***** Information supplied *****
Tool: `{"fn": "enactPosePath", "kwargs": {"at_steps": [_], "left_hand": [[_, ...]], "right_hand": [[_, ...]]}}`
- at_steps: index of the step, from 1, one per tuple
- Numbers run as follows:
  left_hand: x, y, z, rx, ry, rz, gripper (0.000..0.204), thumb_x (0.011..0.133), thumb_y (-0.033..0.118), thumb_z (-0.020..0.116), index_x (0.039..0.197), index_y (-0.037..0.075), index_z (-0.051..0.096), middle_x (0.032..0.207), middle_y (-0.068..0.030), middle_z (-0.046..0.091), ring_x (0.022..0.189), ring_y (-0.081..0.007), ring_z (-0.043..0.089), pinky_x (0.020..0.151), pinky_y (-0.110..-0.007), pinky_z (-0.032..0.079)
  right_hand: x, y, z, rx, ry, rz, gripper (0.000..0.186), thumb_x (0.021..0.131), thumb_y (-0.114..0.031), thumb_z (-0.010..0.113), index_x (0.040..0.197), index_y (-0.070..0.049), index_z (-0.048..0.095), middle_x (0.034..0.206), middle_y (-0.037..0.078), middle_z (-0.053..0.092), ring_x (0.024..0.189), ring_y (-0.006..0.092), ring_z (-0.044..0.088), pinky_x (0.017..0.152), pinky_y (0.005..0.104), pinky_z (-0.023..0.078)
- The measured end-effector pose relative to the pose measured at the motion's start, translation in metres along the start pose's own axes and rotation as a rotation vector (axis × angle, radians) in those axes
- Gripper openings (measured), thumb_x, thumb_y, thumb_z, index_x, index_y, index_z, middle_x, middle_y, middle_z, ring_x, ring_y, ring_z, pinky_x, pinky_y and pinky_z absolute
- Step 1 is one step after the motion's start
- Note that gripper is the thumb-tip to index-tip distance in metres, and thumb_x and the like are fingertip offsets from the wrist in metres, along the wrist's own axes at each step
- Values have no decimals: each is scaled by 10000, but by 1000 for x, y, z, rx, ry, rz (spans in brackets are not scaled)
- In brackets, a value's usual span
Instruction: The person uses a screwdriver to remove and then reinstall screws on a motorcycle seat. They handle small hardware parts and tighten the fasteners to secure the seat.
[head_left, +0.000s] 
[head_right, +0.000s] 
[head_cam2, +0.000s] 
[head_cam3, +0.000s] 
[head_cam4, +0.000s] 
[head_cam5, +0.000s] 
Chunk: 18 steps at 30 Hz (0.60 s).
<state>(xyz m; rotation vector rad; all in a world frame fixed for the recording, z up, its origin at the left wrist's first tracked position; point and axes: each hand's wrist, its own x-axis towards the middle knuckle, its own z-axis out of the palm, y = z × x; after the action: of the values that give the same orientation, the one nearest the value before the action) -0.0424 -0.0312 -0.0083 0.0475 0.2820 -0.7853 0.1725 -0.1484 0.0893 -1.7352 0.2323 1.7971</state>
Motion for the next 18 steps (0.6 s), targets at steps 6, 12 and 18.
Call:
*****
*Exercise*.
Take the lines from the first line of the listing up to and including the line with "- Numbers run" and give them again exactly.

*Exercise output*.
Tool: `{"fn": "enactPosePath", "kwargs": {"at_steps": [_], "left_hand": [[_, ...]], "right_hand": [[_, ...]]}}`
- at_steps: index of the step, from 1, one per tuple
- Numbers run as follows:

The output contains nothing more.